See Dylan Photographer Explain Blurry ‘Blonde on Blonde’ Cover
On November 6th, The Cutting Edge 1965–1966 — the latest installment in Bob Dylan‘s sprawling Bootleg Series — will tell the complete sonic story of the songwriter’s initial trilogy of electric albums: Bringing It All Back Home, Highway 61 Revisited and Blonde on Blonde. In the lead-up to the release, rock scholar and PopSpots founder Bob Egan is filling in another piece of the puzzle with his trilogy of mini documentaries on the album covers of these classic releases.
In the first two installments, Egan visited locations in Bearsville, New York, and NYC’s Gramercy neighborhood, respectively, with photographer Daniel Kramer. For this final video, covering the Blonde on Blonde cover, Egan remains in Manhattan but meets up with a new face — photographer Jerry Schatzberg — and heads southwest to the Meatpacking District in search of the original site. Unlike the prior two covers, the Blonde on Blonde image, a blurry shot of Dylan against a brick wall, offers very little for the would-be location sleuth to go on.
Though the exact location of the photo remains elusive, Schatzberg does offer some insight into the quality of the image itself. “I know all the critics, everybody [said], ‘Oh, they were trying to do a drug shot,'” says Schatzberg of the photo’s now-iconic blurriness. “It’s not true. It was February; he was wearing just that jacket, and I was wearing something similar, and the two of us were really cold. And to his credit, he’s the one that chose that photograph.”

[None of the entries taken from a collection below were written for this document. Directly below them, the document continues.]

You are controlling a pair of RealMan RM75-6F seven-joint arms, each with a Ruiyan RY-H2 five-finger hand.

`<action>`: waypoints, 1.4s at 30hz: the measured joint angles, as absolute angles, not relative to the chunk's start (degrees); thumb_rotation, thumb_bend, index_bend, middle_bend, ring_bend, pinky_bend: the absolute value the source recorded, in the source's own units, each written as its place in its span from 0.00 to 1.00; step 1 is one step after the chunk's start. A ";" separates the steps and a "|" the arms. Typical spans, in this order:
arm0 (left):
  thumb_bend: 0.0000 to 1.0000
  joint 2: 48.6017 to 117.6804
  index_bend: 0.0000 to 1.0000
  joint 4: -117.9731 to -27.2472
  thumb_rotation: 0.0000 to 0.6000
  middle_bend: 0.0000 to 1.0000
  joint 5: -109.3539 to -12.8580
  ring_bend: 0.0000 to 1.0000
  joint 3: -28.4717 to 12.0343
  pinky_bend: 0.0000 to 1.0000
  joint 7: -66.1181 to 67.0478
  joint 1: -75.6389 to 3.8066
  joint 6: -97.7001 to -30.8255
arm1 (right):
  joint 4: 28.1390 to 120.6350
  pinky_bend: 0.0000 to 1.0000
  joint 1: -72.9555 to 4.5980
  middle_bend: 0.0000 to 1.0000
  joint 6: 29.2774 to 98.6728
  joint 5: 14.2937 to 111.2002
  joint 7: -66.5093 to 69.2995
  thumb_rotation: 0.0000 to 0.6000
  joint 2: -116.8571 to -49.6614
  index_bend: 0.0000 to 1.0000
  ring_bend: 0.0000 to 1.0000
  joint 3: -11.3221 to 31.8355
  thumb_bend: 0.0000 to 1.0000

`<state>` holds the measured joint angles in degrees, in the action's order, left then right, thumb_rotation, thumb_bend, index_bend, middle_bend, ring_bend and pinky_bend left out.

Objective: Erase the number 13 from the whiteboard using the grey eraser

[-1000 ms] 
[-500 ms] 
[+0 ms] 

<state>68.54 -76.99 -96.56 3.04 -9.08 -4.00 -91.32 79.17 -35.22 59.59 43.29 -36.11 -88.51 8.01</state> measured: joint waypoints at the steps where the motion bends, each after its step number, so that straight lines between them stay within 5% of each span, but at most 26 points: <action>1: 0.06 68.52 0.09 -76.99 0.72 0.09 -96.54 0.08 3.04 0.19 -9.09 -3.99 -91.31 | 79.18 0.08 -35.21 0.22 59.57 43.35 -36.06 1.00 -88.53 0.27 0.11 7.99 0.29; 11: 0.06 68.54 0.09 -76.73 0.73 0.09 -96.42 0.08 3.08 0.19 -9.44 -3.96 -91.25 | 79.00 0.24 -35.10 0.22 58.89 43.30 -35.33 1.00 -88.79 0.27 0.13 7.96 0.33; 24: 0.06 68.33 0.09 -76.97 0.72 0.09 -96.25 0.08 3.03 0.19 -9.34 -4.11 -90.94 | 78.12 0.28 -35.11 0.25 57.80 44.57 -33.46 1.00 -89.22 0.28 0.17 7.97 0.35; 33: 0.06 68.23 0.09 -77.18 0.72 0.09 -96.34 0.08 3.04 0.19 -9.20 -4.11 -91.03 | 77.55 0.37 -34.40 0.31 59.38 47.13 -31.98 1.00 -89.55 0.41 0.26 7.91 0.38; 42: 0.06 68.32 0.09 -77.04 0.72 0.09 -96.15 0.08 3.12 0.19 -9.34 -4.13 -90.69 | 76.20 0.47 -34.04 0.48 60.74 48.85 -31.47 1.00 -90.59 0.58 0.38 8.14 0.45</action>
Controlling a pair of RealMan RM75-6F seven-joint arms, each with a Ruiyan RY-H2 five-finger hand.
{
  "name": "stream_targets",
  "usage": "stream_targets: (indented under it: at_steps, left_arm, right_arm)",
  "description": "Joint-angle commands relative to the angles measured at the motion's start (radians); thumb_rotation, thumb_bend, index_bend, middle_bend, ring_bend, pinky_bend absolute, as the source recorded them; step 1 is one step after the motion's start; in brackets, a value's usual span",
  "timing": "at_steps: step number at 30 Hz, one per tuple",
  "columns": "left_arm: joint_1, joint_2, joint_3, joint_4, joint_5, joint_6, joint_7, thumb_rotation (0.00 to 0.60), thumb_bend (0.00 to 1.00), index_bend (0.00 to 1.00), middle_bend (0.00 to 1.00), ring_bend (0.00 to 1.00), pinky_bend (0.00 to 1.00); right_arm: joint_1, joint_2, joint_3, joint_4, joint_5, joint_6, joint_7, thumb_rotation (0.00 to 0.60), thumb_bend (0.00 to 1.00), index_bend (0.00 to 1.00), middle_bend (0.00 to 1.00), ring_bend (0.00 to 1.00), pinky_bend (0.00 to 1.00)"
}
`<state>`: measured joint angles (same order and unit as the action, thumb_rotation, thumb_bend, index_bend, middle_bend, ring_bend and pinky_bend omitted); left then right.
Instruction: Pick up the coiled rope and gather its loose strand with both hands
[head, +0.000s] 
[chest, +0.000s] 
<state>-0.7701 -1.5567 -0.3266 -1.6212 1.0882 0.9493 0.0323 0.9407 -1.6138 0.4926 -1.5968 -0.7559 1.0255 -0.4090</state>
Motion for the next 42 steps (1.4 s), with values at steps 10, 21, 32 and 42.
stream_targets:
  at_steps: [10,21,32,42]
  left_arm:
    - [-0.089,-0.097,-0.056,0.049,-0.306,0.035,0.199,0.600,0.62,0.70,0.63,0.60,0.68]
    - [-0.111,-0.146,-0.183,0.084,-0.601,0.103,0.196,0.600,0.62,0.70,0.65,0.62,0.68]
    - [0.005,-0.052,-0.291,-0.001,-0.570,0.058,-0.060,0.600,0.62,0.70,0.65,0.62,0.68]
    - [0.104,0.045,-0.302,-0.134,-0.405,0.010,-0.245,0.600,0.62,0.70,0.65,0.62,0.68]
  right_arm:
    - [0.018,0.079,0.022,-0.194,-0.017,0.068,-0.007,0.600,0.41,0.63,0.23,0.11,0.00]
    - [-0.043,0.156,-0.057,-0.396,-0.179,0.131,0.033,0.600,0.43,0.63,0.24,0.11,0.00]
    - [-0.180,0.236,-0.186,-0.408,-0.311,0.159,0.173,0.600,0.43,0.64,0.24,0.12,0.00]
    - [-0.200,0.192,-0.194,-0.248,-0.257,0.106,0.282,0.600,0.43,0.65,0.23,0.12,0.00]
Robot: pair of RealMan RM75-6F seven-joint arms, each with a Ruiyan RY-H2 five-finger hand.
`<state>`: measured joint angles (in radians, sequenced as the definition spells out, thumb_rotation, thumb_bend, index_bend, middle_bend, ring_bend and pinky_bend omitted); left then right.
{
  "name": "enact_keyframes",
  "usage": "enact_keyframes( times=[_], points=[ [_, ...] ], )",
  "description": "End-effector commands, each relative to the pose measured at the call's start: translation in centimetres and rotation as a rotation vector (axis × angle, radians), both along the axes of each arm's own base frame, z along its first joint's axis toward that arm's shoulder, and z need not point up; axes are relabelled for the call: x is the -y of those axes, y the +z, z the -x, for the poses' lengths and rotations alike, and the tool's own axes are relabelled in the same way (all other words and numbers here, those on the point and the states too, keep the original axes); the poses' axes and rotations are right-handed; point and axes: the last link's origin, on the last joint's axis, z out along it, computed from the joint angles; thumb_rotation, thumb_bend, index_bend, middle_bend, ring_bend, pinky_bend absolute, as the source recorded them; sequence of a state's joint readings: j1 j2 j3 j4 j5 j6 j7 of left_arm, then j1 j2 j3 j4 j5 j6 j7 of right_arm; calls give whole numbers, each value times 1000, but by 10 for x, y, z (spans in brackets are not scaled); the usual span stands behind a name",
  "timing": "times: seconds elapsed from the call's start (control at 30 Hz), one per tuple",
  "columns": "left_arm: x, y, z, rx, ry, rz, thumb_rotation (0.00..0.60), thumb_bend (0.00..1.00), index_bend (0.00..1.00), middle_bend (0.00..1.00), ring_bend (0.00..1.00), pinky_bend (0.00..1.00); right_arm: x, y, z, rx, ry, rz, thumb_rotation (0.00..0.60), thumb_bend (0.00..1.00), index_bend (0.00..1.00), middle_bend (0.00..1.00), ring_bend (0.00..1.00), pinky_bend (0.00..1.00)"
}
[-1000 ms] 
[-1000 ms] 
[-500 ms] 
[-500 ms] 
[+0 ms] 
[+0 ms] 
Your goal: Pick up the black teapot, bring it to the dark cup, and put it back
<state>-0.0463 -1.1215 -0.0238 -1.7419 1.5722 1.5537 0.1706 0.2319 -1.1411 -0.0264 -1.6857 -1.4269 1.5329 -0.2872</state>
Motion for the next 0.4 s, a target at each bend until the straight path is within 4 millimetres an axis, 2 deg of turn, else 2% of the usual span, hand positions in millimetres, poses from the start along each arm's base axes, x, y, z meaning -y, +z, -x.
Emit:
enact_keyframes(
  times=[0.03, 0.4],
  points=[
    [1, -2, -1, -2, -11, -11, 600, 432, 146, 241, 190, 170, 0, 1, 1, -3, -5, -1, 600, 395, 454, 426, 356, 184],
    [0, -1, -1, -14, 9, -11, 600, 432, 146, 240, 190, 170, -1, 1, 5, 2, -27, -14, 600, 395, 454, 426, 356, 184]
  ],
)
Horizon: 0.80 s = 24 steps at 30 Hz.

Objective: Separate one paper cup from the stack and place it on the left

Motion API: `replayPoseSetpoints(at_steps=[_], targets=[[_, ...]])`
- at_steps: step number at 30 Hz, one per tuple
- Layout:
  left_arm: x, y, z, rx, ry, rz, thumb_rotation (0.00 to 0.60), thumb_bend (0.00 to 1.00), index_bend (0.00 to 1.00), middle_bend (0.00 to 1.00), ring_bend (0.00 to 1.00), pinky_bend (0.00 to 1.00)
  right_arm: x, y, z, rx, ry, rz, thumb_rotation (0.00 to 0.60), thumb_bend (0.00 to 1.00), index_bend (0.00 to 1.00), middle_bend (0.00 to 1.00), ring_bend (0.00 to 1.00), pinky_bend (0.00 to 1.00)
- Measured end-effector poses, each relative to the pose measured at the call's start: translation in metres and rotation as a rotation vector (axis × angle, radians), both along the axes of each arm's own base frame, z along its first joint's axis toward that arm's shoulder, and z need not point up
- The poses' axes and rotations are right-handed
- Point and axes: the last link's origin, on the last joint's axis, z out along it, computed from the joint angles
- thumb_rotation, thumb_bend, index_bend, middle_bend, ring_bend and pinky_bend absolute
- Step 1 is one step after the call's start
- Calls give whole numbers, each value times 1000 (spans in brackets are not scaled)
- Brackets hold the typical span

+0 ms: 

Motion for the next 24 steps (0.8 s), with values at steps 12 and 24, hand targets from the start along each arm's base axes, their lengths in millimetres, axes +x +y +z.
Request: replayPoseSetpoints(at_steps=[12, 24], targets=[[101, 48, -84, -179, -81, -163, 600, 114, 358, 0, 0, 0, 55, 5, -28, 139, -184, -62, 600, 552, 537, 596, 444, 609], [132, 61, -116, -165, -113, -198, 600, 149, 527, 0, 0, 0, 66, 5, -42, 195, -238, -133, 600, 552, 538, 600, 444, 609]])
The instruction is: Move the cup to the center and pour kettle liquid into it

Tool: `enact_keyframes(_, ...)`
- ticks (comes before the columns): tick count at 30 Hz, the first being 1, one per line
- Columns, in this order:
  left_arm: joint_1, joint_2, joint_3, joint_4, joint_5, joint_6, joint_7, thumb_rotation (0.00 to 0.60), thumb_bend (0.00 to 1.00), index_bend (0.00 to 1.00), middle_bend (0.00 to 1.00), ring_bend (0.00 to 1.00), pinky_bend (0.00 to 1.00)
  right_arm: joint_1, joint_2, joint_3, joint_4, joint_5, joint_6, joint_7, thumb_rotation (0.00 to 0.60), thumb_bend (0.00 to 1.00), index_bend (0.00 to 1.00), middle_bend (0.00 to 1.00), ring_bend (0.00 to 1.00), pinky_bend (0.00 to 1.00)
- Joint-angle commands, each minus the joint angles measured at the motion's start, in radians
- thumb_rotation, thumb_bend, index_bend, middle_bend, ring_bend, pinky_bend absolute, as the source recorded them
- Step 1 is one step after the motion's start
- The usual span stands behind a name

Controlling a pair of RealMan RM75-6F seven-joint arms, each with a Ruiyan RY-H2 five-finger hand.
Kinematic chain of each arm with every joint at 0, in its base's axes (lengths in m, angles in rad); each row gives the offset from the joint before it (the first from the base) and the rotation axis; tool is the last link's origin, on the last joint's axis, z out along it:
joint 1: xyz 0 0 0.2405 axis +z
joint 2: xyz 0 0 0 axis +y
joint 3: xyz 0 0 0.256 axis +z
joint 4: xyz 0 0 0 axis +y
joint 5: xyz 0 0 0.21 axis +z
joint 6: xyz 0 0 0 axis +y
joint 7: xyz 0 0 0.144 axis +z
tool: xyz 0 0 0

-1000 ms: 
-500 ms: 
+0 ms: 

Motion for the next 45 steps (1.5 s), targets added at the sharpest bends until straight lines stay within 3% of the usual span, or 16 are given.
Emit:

The Cutting Edge 1965–1966: The Bootleg Series, Vol. 12 will be released in three different versions, including a limited-edition 18-CD set containing the entirety of Dylan’s studio output during those two years. As a preview of the set, the website Genius recently premiered animations that take the viewer through the lyrical evolution of various songs included in The Cutting Edge.